Among the sports highlights in 2022: the American Athletic Conference men’s and women’s basketball tournaments; Professional Bull Riders World Finals, transplanted from Las Vegas, Nev.; the 2022 NCAA Women’s National Collegiate Gymnastics Championships; and Panther City Lacrosse Club matches.
But for sheer excitement and fan frenzy nothing in sports can top college basketball’s “March Madness” – and Dickies Arena is right in the thick of it as the NCAA Men’s Basketball Tournament gets underway this week.
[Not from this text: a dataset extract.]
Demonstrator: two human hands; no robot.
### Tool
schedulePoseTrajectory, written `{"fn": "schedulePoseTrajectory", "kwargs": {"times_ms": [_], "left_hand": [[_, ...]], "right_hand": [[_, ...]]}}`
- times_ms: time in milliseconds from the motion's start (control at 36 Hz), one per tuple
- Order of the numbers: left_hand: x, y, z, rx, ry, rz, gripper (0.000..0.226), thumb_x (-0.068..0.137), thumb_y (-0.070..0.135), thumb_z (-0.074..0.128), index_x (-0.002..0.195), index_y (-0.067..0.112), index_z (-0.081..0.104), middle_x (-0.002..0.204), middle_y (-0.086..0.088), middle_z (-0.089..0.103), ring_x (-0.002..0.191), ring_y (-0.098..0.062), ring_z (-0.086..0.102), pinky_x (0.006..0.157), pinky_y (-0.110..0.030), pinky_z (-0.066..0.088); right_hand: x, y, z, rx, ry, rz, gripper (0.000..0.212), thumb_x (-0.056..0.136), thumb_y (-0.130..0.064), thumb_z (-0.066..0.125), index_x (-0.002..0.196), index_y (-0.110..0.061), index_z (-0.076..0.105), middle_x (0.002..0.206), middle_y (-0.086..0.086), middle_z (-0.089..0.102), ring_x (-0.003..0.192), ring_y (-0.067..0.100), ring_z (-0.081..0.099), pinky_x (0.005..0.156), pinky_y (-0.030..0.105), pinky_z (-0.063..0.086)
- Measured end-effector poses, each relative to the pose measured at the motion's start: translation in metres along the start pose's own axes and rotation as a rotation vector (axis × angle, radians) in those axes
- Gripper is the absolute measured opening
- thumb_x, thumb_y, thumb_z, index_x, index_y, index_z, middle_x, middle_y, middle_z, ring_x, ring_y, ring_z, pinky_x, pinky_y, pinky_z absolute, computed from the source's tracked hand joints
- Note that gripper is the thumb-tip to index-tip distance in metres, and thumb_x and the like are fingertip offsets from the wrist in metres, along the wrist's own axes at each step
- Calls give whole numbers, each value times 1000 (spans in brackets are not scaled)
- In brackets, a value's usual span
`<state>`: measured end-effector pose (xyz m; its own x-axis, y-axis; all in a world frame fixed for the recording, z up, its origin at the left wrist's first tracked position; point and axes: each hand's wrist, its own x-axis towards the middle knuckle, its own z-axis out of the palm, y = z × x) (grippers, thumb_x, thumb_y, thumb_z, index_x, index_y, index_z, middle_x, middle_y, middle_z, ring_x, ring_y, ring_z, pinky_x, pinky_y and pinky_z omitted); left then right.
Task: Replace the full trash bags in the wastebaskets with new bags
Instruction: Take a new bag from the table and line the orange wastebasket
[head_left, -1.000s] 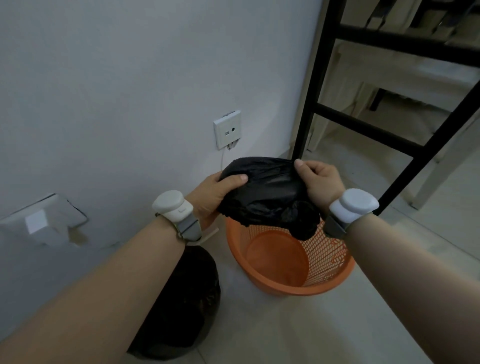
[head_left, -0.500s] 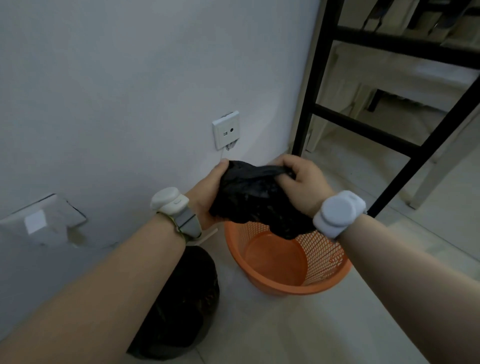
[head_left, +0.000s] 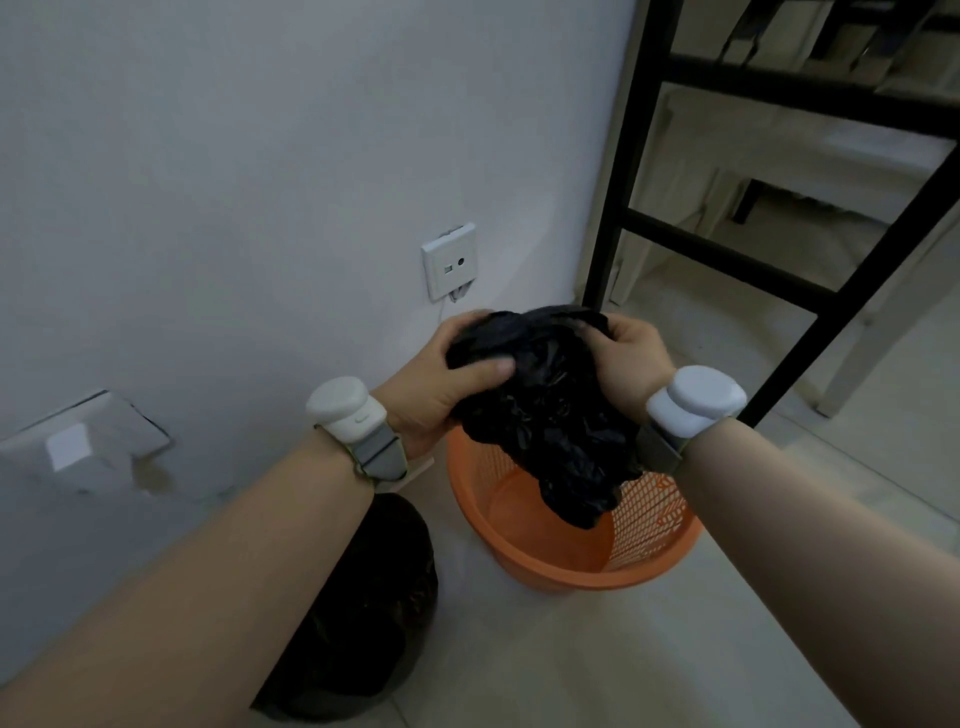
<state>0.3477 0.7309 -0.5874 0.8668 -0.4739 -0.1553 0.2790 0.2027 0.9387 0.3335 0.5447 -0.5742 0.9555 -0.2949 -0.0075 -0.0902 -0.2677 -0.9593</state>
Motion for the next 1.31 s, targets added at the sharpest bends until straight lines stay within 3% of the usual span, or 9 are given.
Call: {"fn": "schedulePoseTrajectory", "kwargs": {"times_ms": [111, 222, 389, 611, 722, 833, 1000, 1139, 1306], "left_hand": [[-4, 1, -1, 0, -42, -44, 44, 69, 8, 59, 114, 8, 59, 101, -9, 70, 90, -21, 68, 76, -28, 56], [2, -4, -8, 27, 127, -149, 50, 70, 24, 60, 115, 2, 60, 111, -20, 65, 101, -34, 63, 91, -41, 51], [12, -8, -12, 135, 545, -90, 37, 89, 36, 56, 118, 13, 58, 117, -13, 63, 102, -27, 62, 96, -44, 49], [7, -3, 12, -175, 275, -115, 42, 98, 43, 35, 113, 11, 59, 107, -8, 69, 99, -20, 66, 84, -33, 52], [4, -2, 13, -282, 300, -137, 42, 98, 35, 40, 125, 5, 53, 118, -14, 63, 101, -24, 63, 80, -35, 55], [12, -5, -5, -419, 485, -124, 40, 97, 28, 46, 128, 3, 49, 121, -17, 60, 97, -29, 62, 64, -39, 58], [14, -6, -8, -396, 555, -49, 27, 98, 18, 45, 117, -1, 50, 100, -16, 59, 73, -25, 63, 48, -29, 55], [12, -12, -4, -233, 324, -157, 68, 77, 46, 69, 127, 5, 52, 121, -12, 63, 106, -24, 63, 87, -33, 51], [11, -23, 7, 64, 157, -101, 63, 75, 39, 72, 126, 6, 53, 117, -16, 63, 104, -30, 62, 85, -39, 53]], "right_hand": [[6, 2, -7, -58, 25, 62, 18, 94, -13, 51, 95, -9, 69, 76, 1, 61, 68, 13, 54, 49, 5, 39], [8, 8, -8, -83, 49, 92, 21, 87, -5, 57, 104, -11, 67, 95, 7, 66, 80, 14, 58, 80, 21, 51], [-7, -10, -9, -174, 144, -424, 26, 81, -30, 52, 105, -30, 64, 91, -20, 53, 88, 13, 55, 84, 34, 48], [-22, -5, 12, -433, -322, -329, 84, 77, -41, 72, 145, -20, 28, 143, 1, 39, 133, 16, 35, 106, 19, 25], [-20, 2, 10, -311, -234, -316, 51, 78, -19, 72, 123, -19, 48, 110, 0, 61, 103, 14, 58, 91, 28, 46], [-12, 7, 2, -91, -105, -285, 35, 78, 3, 64, 104, -17, 52, 85, -9, 61, 71, -7, 58, 68, 7, 46], [-11, 10, 0, 192, -61, -179, 46, 79, 12, 62, 115, -14, 50, 94, -15, 58, 79, -12, 58, 67, 2, 45], [-13, 13, 5, 212, -91, -146, 44, 79, 12, 63, 119, -1, 50, 94, -8, 61, 78, -7, 61, 66, 7, 48], [-18, 18, 15, 304, -285, -31, 38, 83, -12, 61, 119, 0, 53, 105, 6, 65, 97, 14, 64, 86, 27, 53]]}}
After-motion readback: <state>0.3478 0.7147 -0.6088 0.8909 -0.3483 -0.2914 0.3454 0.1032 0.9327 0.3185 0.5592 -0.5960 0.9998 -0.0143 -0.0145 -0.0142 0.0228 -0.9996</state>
The local venue will host four games on Thursday (March 17) and two on Saturday (March 19).
Concert highlights this year include performances by New Edition, Eric Church, Steely Dan with Snarky Puppy, Rod Stewart with Cheap Trick, The Killers, Keith Urban and Chris Stapleton.
None of those acts, of course, can top the arena’s biggest concert coup of ’22, the May 17 arrival of music legend Paul McCartney’s Got Back Tour.
Landing McCartney sends a message that Fort Worth and Dickies are firmly entrenched in the big leagues. Dickies is the only Texas stop on the former Beatle’s 13-city tour, with other performances mostly on the East and West coasts.
Although McCartney performed a sold-out show at Globe Life Park in 2019, he has not taken the stage in Fort Worth since he performed with his band, Wings, in 1976 at the Tarrant County Convention Center.
“We are one of the smaller venues to get this show,” Homan said. “It’s a big win for Fort Worth.”
With even more event announcements on the horizon, Dickies is positioned to become an even bigger draw for big-name performers, major sporting events and other entertainment.
While the arena gears up to swing its doors open even wider, Homan and his staff continue to shake off residual challenges of the pandemic, including staff shortages, which are endemic across the hospitality industry.
Before the pandemic, Dickies had a part-time staff of more than 1,400, which then dropped to 700 and has recovered to about 900.
“We would like to have a pool of 1,900,” Homan said.
The pandemic has been disruptive, to be sure, but one upside, Homan said, was the chance for the arena staff to improve its food and beverage operations and introduce better service during the this year’s Stock Show & Rodeo.
“Our reset in food and beverage allowed us to grow by more than $4 per person this year,” Homan said. “We are really happy with where we are right now, all the way around.”